In recent years more and more software applications contain machine learning components (Ozkaya, 2020). This means that software engineers should learn how to build these type of systems (Menzies, 2019). Instead of just code, also datasets and machine learning models become first class citizens in the development process.
The past two years I have conducted an extensive literature and tool review to answer the question: “What should software engineers learn about building production-ready machine learning systems?”. This is because at Fontys University of Applied Sciences we are educating this type of software engineers. At the same time, I saw that in many companies a similar question arises because the software engineers working there have not been educated with machine learning knowledge. So, they need to update their skills on the job. I also saw many variations of this question.
I focus on software engineers, because this is my own background. Others have a background in data analytics, data science or mathematics and also need to contribute to building production-ready machine learning systems. The following picture gives a nice overview of the different disciplines involved:
Fig 1. Disciplines involved in building intelligent systems, adapted from (Karnowski & Fadely, 2016)
During my research I noted that because the discipline of building production-ready machine learning systems is so new, it is not so easy to get the terminology straight.

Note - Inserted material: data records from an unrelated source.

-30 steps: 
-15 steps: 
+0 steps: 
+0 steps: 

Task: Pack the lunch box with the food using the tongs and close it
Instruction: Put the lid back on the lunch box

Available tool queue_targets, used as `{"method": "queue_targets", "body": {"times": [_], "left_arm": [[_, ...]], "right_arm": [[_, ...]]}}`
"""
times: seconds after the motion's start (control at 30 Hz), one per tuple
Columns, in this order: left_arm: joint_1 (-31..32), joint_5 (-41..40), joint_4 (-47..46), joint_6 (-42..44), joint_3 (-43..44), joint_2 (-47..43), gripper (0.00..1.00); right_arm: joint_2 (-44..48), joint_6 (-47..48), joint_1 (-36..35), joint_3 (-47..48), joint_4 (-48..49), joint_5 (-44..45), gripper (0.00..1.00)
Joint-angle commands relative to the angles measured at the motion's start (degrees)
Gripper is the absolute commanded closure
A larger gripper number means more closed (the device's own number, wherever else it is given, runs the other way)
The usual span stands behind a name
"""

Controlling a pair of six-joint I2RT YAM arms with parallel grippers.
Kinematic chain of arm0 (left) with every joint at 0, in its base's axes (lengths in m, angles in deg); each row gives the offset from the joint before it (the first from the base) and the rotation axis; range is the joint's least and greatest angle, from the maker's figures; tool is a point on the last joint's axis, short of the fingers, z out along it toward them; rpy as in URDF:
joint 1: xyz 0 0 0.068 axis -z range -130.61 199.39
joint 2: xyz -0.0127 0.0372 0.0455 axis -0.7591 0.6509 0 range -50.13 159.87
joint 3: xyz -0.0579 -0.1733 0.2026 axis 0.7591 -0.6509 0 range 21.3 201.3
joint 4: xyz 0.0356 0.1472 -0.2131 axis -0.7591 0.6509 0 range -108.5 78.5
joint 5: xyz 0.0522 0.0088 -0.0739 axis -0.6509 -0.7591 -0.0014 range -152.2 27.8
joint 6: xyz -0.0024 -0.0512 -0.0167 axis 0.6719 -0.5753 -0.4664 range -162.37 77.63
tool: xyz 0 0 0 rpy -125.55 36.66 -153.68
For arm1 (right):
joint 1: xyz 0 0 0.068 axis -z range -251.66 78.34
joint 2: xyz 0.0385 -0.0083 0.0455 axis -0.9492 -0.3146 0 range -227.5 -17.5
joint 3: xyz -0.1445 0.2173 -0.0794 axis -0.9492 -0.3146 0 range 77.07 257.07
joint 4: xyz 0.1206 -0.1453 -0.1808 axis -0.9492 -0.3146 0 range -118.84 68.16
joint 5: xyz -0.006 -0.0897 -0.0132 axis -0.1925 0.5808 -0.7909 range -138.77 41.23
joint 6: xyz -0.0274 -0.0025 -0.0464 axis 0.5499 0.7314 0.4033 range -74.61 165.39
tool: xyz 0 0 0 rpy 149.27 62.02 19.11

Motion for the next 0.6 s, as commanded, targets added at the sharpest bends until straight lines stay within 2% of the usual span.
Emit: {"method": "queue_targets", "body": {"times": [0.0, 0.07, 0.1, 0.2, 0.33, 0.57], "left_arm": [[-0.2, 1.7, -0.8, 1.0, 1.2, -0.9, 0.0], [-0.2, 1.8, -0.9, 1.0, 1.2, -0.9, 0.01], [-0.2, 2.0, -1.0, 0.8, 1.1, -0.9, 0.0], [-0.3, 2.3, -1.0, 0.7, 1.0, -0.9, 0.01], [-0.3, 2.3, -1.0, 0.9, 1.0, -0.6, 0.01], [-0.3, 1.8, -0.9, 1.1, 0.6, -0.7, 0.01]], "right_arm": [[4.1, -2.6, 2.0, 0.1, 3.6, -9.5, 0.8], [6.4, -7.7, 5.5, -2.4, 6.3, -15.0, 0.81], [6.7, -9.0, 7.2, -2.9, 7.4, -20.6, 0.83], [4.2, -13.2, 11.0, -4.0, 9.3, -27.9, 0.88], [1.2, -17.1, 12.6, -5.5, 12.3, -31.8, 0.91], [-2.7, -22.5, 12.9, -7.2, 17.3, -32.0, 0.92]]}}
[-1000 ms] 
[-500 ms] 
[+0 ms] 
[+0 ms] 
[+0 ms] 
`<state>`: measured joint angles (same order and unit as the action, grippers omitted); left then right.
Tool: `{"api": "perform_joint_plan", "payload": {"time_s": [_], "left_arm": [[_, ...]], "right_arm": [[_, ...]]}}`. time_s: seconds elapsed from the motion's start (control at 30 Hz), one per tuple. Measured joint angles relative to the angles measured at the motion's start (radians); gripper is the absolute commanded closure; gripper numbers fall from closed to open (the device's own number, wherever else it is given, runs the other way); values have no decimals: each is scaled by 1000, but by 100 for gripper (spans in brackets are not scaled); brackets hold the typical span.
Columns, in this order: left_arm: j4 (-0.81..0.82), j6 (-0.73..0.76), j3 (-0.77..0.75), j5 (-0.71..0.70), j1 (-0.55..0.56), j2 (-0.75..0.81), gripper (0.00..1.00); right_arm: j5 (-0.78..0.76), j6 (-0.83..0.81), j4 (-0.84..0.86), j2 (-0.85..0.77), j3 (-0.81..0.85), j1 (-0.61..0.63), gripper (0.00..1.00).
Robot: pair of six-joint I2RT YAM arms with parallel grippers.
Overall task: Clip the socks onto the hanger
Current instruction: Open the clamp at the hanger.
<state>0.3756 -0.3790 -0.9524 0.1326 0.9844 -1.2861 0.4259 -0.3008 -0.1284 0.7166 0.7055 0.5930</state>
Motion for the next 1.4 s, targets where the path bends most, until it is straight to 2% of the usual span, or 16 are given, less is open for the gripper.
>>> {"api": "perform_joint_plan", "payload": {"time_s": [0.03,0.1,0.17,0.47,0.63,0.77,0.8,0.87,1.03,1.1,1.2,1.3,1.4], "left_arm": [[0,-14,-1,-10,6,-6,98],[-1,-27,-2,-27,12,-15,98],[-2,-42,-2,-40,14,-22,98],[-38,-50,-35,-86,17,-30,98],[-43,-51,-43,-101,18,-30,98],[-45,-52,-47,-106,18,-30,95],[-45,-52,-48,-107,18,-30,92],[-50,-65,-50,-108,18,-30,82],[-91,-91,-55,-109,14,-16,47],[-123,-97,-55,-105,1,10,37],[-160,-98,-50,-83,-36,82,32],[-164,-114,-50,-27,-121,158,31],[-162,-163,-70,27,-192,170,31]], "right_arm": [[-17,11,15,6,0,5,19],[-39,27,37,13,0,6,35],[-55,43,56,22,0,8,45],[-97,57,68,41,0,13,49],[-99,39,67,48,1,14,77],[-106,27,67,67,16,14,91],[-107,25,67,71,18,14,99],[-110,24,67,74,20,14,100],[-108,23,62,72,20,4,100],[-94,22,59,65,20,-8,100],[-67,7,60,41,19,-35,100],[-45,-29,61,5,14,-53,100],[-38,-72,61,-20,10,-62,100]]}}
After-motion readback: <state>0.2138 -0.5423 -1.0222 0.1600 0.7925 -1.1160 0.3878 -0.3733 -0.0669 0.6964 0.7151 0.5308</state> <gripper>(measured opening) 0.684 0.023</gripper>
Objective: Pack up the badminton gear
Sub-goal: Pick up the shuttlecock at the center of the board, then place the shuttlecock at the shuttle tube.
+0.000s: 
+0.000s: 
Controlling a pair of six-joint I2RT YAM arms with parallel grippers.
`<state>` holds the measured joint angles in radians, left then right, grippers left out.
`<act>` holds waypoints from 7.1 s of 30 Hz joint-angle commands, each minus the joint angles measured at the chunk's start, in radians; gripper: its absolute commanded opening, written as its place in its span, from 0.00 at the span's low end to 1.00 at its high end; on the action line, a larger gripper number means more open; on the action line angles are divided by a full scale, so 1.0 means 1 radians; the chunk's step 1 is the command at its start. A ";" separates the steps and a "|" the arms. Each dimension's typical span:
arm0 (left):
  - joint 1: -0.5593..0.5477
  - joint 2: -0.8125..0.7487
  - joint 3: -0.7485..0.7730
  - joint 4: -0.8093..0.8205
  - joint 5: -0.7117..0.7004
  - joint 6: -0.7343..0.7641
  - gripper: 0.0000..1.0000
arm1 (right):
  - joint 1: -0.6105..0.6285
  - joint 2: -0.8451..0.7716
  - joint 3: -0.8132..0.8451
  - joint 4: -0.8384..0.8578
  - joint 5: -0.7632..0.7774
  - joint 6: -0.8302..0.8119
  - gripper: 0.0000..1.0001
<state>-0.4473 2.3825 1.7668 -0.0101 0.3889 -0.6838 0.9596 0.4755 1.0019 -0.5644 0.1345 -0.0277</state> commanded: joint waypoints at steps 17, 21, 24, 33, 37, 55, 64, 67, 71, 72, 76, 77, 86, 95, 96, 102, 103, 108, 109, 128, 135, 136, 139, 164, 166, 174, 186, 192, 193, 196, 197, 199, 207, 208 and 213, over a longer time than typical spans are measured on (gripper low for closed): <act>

People write about it from different perspectives and backgrounds and have not yet found each other to join forces. At the same time the field is moving fast and far from mature.
My focus on material that is ready to be used with our bachelor level students (applied software engineers, profession-oriented education), helped me to consolidate everything I have found into a body of knowledge for building production-ready machine learning (ML) systems. In this post I will first define the discipline and introduce the terminology. In a later post I will address the challenges from my earlier post by listing all the solutions I have found during my research.
AI Engineering or MLOps?
The first International Workshop on Artificial Intelligence (AI) Engineering (WAIN21) defines AI engineering using the following picture, taken from Lwakatare et al. (2020):
This picture is highly similar to the pictures that are used to define MLOps. For example:
Fig 3. MLOps lifecycle, adapted from (Farah, 2020)
In my opinion AI Engineering and MLOps are two different names for the same: building production-ready machine learning systems. From what I saw the term AI Engineering came from the academics as a subfield or extension of software engineering whereas the term MLOps came from the industry as a subfield or extension of DevOps (Ebert et al., 2016).
Another confusion I encountered is between AI and ML. In my opinion, most of the AI-enabled systems are in fact ML-enabled systems. You can also see in the above two pictures that they talk about ML, not AI in general. There are multiple definitions of AI, but in general it refers to “autonomous machine intelligence” or “systems that can sense, reason, act and adapt”. Whereas ML is a subset of this, defined as “algorithms to build AI”. And, as you can see in the picture below, ML includes deep learning as a special type of algorithms to build AI. What I see is that people tend to use the term AI because it sounds more sexy than the technical term ML.
Fig 4. AI versus ML versus Deep Learning, taken from Intel
Since our students are being educated as software engineers for industry, I prefer to use the term MLOps for my body of knowledge. Our students are familiar with DevOps from their software engineering background, and we build upon this by extending it with frameworks and tools for MLOps. As you can see in Figure 3, the last two circles are in fact the regular DevOps circles, but now they need to work with data engineers and data scientists to extend the DevOps principles to the entire lifecycle of ML systems (adding data and models). So, another view on MLOps is building production-ready ML systems with a multidisciplinary team and integrated approach, as depicted in the following figure:
Fig 5. MLOps needs a multi-disciplinary team
What is MLOps?
Visengeriyeva et al. (n.d.) define MLOps as “an end-to-end machine learning development process to design, build and manage reproducible, testable, and evolvable ML-powered software”. From a software engineering perspective MLOps could be seen as the extension of DevOps to include machine learning models and data sets as first-class citizens.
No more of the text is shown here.